> **DESCRIPTION OF THE TASK**: From the data below, copy each line that includes the word "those".

[[ INPUT FOR THIS TASK, beginning ]]

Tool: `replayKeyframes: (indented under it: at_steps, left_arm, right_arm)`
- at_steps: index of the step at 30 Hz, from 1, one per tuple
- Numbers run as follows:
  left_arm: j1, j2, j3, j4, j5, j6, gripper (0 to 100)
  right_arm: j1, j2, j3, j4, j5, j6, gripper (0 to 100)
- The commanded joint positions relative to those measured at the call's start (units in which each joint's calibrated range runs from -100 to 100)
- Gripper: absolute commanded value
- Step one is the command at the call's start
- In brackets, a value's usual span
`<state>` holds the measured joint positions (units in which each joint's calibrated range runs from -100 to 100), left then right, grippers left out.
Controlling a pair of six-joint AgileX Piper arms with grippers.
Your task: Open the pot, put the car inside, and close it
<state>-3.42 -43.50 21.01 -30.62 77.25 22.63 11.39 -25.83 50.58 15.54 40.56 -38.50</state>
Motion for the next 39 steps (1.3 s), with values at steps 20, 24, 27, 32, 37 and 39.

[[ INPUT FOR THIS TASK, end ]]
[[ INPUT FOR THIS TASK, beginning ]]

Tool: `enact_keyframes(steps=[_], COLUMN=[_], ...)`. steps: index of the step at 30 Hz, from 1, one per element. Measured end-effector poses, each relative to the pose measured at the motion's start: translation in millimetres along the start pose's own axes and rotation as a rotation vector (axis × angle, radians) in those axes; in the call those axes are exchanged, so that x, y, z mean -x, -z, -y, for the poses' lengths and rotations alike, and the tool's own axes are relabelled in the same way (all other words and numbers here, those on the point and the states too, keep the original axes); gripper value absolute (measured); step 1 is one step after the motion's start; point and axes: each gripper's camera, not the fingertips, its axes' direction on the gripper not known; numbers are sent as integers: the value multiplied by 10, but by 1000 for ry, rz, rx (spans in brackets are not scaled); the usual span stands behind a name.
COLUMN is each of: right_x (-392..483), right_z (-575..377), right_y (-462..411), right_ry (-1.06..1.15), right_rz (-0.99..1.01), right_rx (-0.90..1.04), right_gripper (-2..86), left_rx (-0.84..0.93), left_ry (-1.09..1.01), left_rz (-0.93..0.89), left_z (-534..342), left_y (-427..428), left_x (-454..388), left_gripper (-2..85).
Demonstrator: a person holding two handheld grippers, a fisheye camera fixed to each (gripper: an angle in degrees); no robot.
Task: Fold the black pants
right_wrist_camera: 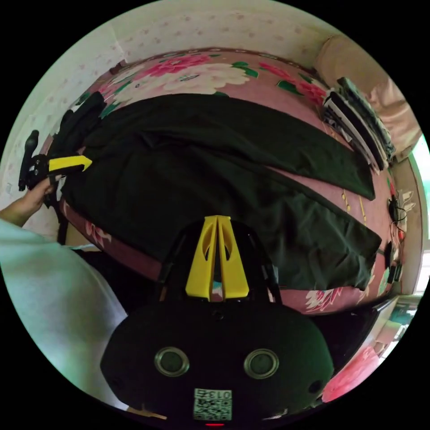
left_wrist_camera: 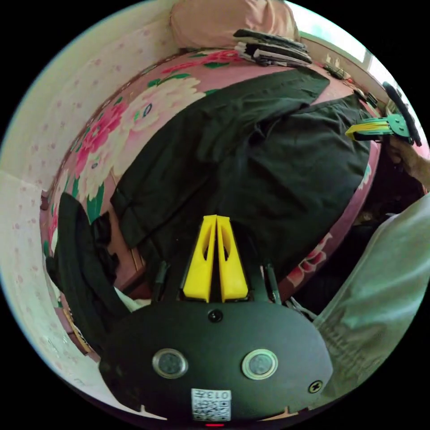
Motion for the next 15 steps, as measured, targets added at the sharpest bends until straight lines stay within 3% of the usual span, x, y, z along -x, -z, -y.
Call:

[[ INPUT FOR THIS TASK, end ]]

> **RESPONSE FOR THIS EXERCISE**:
- The commanded joint positions relative to those measured at the call's start (units in which each joint's calibrated range runs from -100 to 100)
Tool: `enact_keyframes(steps=[_], COLUMN=[_], ...)`. steps: index of the step at 30 Hz, from 1, one per element. Measured end-effector poses, each relative to the pose measured at the motion's start: translation in millimetres along the start pose's own axes and rotation as a rotation vector (axis × angle, radians) in those axes; in the call those axes are exchanged, so that x, y, z mean -x, -z, -y, for the poses' lengths and rotations alike, and the tool's own axes are relabelled in the same way (all other words and numbers here, those on the point and the states too, keep the original axes); gripper value absolute (measured); step 1 is one step after the motion's start; point and axes: each gripper's camera, not the fingertips, its axes' direction on the gripper not known; numbers are sent as integers: the value multiplied by 10, but by 1000 for ry, rz, rx (spans in brackets are not scaled); the usual span stands behind a name.

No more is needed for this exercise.